= Unicorn Variation =

Fantasy novelette by Roger Zelazny

"Unicorn Variation" is a 1981 fantasy story by American writer Roger Zelazny. It was first published in Isaac Asimov's Science Fiction Magazine.

==Plot summary==

In an abandoned saloon, a man and a unicorn play chess. The fate of humanity is at stake. A Sasquatch aids the human.

==Reception==

"Unicorn Variation" won the 1982 Hugo Award for Best Novelette, and was ranked second for 1982's Locus Award for Best Novelette. The Japanese version won the 1984 Seiun Award for Best Translated Short Story.

==Origin==

In his 1983 collection Unicorn Variations, Zelazny explained the story's origin: he had been approached by Gardner Dozois, who was soliciting content for an anthology of stories about unicorns.
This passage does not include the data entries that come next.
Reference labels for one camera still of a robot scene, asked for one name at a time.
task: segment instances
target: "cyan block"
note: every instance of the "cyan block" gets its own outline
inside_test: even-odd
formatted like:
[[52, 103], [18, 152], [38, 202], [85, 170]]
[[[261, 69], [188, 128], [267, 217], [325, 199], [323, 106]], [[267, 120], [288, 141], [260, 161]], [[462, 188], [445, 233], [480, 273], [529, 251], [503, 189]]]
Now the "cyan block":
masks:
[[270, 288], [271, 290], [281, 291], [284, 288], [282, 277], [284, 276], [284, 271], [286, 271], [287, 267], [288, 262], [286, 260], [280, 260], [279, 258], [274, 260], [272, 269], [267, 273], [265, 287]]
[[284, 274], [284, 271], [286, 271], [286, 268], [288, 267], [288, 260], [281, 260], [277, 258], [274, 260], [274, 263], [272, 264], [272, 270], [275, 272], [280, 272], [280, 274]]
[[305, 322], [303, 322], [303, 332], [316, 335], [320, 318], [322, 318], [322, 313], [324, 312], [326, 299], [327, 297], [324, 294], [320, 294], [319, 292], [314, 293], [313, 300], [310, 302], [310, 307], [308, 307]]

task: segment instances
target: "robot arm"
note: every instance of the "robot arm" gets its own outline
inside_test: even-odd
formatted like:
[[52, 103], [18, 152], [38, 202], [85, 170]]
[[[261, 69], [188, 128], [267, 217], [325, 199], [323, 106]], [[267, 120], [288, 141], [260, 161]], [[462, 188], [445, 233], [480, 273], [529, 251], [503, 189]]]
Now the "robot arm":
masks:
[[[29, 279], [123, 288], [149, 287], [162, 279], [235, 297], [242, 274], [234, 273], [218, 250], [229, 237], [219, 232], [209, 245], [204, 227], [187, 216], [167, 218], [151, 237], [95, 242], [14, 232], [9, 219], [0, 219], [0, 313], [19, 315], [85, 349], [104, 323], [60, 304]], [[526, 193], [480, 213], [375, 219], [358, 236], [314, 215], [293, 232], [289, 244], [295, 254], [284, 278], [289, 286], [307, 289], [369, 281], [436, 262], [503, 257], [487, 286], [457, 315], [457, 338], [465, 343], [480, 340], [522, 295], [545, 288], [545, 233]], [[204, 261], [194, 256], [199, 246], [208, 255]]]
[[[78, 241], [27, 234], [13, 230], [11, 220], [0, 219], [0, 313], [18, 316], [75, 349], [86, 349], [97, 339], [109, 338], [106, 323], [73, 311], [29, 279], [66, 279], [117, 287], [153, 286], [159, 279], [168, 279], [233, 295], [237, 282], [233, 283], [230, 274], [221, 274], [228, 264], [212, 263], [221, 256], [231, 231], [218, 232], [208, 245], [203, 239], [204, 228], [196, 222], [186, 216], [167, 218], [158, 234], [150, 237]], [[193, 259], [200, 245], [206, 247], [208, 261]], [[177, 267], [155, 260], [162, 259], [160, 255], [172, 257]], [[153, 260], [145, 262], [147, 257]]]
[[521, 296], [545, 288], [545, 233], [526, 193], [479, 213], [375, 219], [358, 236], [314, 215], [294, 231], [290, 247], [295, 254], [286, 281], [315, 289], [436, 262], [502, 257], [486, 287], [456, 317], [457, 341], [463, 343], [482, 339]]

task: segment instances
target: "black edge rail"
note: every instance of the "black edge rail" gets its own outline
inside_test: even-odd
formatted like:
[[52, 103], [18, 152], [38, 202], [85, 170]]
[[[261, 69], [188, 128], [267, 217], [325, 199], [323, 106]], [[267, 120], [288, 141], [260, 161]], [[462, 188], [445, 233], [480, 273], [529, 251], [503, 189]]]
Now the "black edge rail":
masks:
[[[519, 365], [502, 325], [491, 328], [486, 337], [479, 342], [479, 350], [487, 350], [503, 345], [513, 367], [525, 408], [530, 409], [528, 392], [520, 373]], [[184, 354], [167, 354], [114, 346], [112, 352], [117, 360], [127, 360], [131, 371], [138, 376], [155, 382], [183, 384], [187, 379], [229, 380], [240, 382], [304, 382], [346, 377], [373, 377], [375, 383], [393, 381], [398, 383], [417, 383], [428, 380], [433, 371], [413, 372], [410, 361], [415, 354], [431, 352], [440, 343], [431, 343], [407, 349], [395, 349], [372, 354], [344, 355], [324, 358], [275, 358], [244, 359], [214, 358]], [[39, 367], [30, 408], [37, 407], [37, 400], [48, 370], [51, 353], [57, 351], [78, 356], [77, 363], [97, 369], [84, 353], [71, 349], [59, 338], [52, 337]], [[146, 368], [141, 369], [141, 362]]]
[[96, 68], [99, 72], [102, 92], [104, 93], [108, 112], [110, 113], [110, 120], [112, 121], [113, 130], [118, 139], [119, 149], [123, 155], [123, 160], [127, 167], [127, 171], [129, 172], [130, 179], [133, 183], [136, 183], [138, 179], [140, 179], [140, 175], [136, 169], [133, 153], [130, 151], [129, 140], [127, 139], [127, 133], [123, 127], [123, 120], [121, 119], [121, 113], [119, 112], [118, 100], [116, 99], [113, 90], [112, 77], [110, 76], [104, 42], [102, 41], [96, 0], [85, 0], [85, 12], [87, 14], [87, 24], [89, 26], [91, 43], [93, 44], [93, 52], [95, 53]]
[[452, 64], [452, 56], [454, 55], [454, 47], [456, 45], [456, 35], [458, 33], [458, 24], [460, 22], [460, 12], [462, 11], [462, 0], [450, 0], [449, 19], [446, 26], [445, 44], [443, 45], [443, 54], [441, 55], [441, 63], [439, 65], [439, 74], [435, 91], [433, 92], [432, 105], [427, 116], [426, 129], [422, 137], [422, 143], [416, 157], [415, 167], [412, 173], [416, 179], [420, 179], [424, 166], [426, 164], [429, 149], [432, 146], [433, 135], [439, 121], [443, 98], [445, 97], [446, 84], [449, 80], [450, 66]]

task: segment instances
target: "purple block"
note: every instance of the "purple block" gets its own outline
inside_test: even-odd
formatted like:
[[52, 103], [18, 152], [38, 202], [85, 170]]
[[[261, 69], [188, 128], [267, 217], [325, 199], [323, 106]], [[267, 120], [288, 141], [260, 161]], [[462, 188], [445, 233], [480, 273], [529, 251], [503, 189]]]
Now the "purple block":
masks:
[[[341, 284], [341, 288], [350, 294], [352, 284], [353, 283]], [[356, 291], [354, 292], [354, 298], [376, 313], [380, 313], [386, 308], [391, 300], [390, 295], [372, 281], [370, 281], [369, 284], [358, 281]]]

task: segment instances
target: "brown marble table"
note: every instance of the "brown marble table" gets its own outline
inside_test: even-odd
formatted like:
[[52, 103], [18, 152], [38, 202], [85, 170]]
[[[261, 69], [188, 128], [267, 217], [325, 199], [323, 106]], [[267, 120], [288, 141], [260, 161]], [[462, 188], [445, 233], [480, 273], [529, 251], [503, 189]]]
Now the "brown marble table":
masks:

Subsequently, he was approached by another editor, who was soliciting content for an anthology of stories set in bars. When Zelazny told George R. R. Martin of these encounters, Martin said that Fred Saberhagen was soliciting content for an anthology of stories about chess; he then jokingly suggested that Zelazny write a story about chess and unicorns in a bar, so that he could sell the story to all three anthologies.
Zelazny went on to do exactly that and subsequently won a Hugo Award for the story. The game described is Halprin v. Pillsbury in Munich, 1900.